MBW’s World’s Greatest Managers series profiles the best artist managers in the global business. This time, we feature Stuart Camp – the long-term manager of Ed Sheeran, and affiliate of Elton John’s industry empire Rocket Music. The World’s Greatest Managers is supported by Centtrip Music, the currency exchange specialist which helps artists, managers and music businesses obtain an optimum currency exchange deal.


MBW arrives at Stuart Camp’s South London home on a grey, damp summer morning.

He introduces his dogs and offers a cup of tea.

Yes please; milk, one sugar.

He can’t find the sugar.

You’re not here much, are you Stuart?

Er, no, he confesses, whilst calling his girlfriend for directions.

A big name manager making a hurried call to locate some white powder – it’s not the first time, and it won’t be the last.

This, though, is a very British version. A very Ed Sheeran version.


Camp has managed Sheeran since 2010, guiding him from the Dog and Duck and self-released EPs to Wembley and world domination.

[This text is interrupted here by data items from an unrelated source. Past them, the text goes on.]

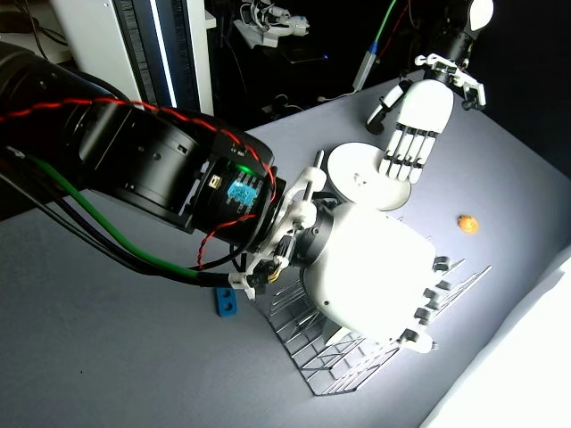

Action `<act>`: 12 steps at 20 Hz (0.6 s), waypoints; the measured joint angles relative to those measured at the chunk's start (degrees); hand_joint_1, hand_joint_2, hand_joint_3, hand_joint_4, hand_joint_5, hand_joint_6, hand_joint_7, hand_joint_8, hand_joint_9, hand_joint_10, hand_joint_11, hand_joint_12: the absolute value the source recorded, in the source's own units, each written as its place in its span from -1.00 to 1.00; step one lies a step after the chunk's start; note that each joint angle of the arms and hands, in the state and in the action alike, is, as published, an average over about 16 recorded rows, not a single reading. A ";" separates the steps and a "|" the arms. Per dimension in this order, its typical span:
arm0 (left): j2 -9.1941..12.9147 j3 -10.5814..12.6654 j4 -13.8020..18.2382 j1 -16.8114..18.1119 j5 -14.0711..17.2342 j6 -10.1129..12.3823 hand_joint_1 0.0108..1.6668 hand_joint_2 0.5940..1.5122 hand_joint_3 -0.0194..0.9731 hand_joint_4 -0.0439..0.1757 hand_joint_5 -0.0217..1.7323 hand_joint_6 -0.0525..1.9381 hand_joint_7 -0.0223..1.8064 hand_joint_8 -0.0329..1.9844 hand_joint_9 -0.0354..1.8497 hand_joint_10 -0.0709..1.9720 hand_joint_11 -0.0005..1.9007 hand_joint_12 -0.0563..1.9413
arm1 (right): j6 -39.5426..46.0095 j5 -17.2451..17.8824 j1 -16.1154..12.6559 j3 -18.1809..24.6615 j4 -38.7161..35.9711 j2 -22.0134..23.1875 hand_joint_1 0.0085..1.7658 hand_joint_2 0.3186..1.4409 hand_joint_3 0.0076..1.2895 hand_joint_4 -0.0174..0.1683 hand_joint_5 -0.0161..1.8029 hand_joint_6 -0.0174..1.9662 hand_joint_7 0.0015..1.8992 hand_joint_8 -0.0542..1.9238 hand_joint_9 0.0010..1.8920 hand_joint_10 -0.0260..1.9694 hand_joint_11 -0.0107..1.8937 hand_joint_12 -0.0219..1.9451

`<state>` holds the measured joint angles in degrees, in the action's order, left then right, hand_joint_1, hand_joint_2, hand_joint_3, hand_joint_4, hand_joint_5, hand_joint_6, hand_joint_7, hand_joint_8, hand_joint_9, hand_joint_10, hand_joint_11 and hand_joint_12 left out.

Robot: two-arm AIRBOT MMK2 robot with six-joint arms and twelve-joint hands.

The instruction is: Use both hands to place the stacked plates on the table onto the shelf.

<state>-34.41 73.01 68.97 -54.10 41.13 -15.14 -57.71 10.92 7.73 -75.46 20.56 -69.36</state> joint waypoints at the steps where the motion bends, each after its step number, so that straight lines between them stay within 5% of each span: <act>1: 0.07 -0.41 -1.01 -0.65 -0.33 0.00 -1.00 0.14 -0.94 -0.66 -0.97 -0.97 -0.92 -0.97 -0.95 -0.94 -0.99 -0.97 | -0.18 0.58 -0.21 0.59 -1.35 0.30 0.28 0.32 -0.99 -0.83 -0.18 -0.90 -0.13 -0.92 -0.12 -0.95 -0.58 0.29; 12: 0.79 -5.02 -9.70 -5.43 -2.31 0.12 -1.00 0.15 -0.93 -0.71 -0.98 -0.98 -0.93 -0.97 -0.94 -0.94 -0.98 -0.97 | -6.68 9.73 -0.73 13.70 -17.32 4.60 0.06 0.38 -0.99 -0.81 -0.40 -0.94 -0.37 -0.93 -0.36 -0.95 -0.81 0.23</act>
<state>-33.61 67.99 59.27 -59.53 38.82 -15.02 -64.40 20.66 7.00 -61.76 3.25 -64.76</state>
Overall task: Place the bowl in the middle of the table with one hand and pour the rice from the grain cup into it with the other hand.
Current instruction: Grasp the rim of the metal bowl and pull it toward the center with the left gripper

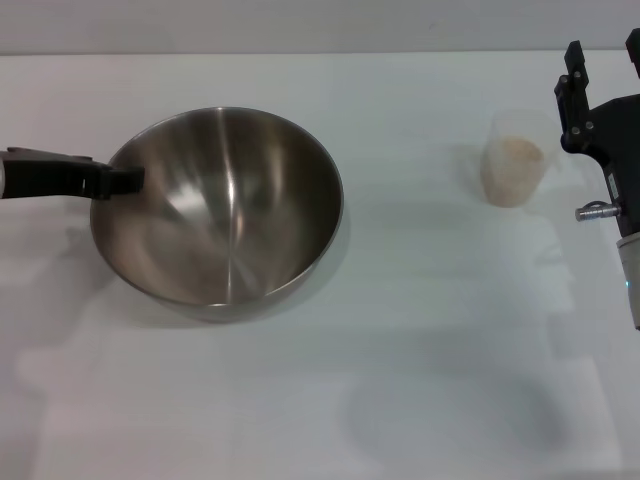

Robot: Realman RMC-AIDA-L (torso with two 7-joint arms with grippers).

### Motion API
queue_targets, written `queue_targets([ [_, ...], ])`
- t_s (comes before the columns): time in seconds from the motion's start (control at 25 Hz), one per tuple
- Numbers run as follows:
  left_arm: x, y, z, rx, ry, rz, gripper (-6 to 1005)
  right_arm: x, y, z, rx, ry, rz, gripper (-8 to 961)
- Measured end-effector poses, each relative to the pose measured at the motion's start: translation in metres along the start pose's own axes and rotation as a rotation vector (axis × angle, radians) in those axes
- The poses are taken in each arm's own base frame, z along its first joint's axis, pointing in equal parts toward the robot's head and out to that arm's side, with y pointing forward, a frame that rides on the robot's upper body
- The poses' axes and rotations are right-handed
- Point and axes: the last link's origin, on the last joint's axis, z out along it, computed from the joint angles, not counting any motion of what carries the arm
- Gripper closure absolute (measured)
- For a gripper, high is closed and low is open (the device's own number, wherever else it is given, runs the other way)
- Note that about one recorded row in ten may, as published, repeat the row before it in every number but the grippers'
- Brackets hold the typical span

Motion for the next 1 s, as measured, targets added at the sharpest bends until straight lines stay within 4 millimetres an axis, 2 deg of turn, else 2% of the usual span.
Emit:
queue_targets([
  [0.6,-0.011,0.000,0.017,-0.010,-0.038,-0.020,369,-0.001,0.000,0.003,-0.005,-0.008,-0.004,419],
  [1.0,-0.010,0.004,0.020,-0.015,-0.037,-0.006,379,-0.002,-0.001,0.004,-0.005,-0.018,-0.009,419],
])
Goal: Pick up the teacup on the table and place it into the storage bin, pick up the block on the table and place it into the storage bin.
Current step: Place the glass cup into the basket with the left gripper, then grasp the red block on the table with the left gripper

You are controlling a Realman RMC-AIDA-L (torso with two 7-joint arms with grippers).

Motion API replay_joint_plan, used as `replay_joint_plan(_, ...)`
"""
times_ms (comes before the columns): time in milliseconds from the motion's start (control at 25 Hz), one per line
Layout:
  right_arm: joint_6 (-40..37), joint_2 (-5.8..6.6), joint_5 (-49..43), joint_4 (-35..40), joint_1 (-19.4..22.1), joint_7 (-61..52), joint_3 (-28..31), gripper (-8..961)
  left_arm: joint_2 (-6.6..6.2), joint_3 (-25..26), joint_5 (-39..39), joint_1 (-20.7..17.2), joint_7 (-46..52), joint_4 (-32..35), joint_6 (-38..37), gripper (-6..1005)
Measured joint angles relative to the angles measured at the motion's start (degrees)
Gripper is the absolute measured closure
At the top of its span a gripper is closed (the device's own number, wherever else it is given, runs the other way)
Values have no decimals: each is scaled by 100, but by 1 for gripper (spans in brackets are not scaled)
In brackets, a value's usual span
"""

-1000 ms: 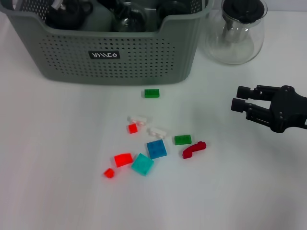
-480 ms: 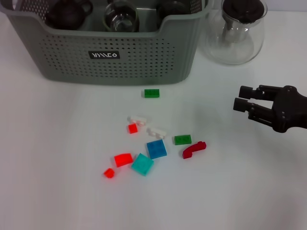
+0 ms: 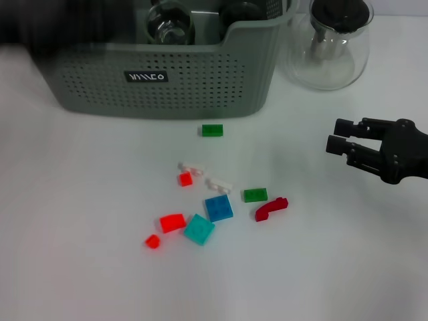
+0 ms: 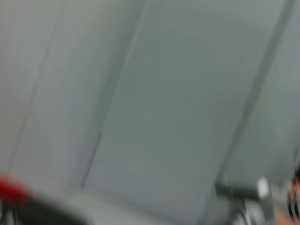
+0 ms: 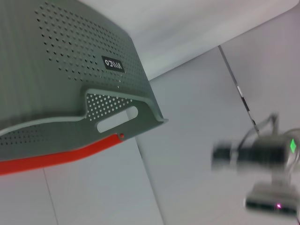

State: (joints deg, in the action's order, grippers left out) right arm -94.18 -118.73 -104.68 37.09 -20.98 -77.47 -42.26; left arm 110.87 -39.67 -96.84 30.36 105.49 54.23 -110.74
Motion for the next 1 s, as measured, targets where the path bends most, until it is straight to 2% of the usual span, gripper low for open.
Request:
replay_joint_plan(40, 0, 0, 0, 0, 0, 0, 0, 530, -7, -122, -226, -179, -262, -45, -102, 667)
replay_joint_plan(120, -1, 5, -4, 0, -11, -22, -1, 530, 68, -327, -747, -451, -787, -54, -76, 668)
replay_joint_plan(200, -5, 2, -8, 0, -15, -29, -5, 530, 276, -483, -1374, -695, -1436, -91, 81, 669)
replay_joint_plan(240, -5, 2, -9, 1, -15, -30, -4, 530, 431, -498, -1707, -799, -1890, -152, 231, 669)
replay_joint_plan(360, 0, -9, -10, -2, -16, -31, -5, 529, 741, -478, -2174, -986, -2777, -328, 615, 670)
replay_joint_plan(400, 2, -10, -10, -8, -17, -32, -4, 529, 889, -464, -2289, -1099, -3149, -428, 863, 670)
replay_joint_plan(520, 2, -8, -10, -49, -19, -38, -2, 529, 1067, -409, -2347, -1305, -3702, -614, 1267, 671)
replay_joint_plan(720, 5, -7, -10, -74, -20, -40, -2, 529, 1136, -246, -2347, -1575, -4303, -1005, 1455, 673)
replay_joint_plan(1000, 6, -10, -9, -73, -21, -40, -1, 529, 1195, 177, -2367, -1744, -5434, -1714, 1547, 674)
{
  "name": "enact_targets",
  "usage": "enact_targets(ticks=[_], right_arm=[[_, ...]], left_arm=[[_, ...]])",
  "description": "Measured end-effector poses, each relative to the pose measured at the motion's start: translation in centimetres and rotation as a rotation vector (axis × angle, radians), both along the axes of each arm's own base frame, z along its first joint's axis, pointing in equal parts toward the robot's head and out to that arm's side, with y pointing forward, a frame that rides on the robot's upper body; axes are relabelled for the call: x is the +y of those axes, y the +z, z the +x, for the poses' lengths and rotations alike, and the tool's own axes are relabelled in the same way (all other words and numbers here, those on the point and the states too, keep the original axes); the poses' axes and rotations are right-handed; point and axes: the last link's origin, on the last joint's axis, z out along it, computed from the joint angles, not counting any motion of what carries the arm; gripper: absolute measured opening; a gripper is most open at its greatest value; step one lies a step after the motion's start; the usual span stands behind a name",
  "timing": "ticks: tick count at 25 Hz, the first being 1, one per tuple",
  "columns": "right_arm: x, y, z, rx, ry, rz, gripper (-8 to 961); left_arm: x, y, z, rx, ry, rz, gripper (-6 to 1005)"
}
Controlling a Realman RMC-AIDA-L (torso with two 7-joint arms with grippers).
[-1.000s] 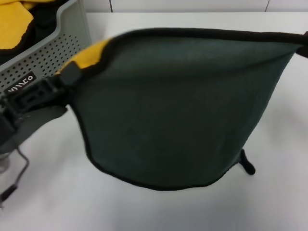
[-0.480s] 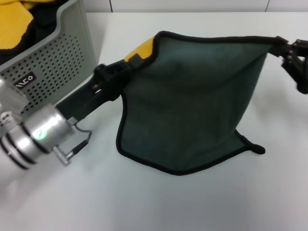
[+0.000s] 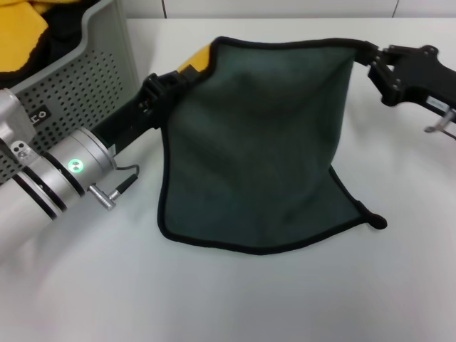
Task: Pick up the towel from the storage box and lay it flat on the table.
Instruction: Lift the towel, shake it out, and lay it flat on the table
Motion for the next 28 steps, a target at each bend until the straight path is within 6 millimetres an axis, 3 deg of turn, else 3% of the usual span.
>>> enact_targets(ticks=[9, 17, 24, 28], right_arm=[[2.6, -1.3, -0.8, -0.105, -0.056, 0.009, 119], [2.7, -2.1, -1.4, -0.176, 0.001, 0.011, 145], [2.9, -1.2, -1.0, -0.155, -0.014, 0.079, 167], [2.6, -0.4, -0.8, -0.146, -0.007, 0.106, 321]], left_arm=[[0.5, 0.5, -1.2, -0.022, 0.105, 0.043, 99], [0.8, 0.3, -1.4, -0.039, 0.136, 0.024, 107], [0.3, 0.5, -1.2, -0.069, 0.122, 0.020, 115], [-0.2, 0.9, -1.0, -0.103, 0.091, 0.038, 228]])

Between them +, x and ÷ have sold close to 20 million units globally. All three have topped the charts in the UK; x and ÷ both hit number one in the US.

The week we meet, a stadium tour of Australia, New Zealand and Europe (including a run of four nights at Wembley) is announced for 2018 – and sells out pretty much instantly.

Camp, then, is manager of one of the most successful and recognizable stars on earth – but he does nothing to cultivate the image of a player, or of the hard-nosed power behind the throne.

“I don’t do screaming and shouting – be nice, be fair and people will work hard for you.”

Stuart Camp

He has no truck with the cigar-chomping, desk-thumping Peter Grant style of management. Not only because it’s just not him, but because, he says, it just doesn’t work. Part of his and Ed’s success, he admits, is simply down to being likeable: “I don’t do screaming and shouting – be nice, be fair and people will work hard for you”.

If being good company is part of the job, then Camp is definitely on the clock throughout MBW’s visit. He laughs a lot, swears a bit and takes the piss at pretty much every opportunity.  (Favorite target? Ed, of course!)

He also, once the sugar is found, makes a not too shabby cup of tea. So he should, he jokes, seeing as it was a large part of his job when he started out working for Korda Marshall at the Mushroom label in the late ’90s.

We start, though, even further back than that, talking about the music that made Camp want to be part of the business – and the crippling lack of talent that ensured he was destined to stay behind the scenes.


You manage one of the biggest stars on earth, but Were you ever musical? Did you think maybe you’d ‘make it’?

Oh no. I had a guitar and I could not fucking play it at all. I spend a fortune on effects pedals and made an almighty noise, but never a tune.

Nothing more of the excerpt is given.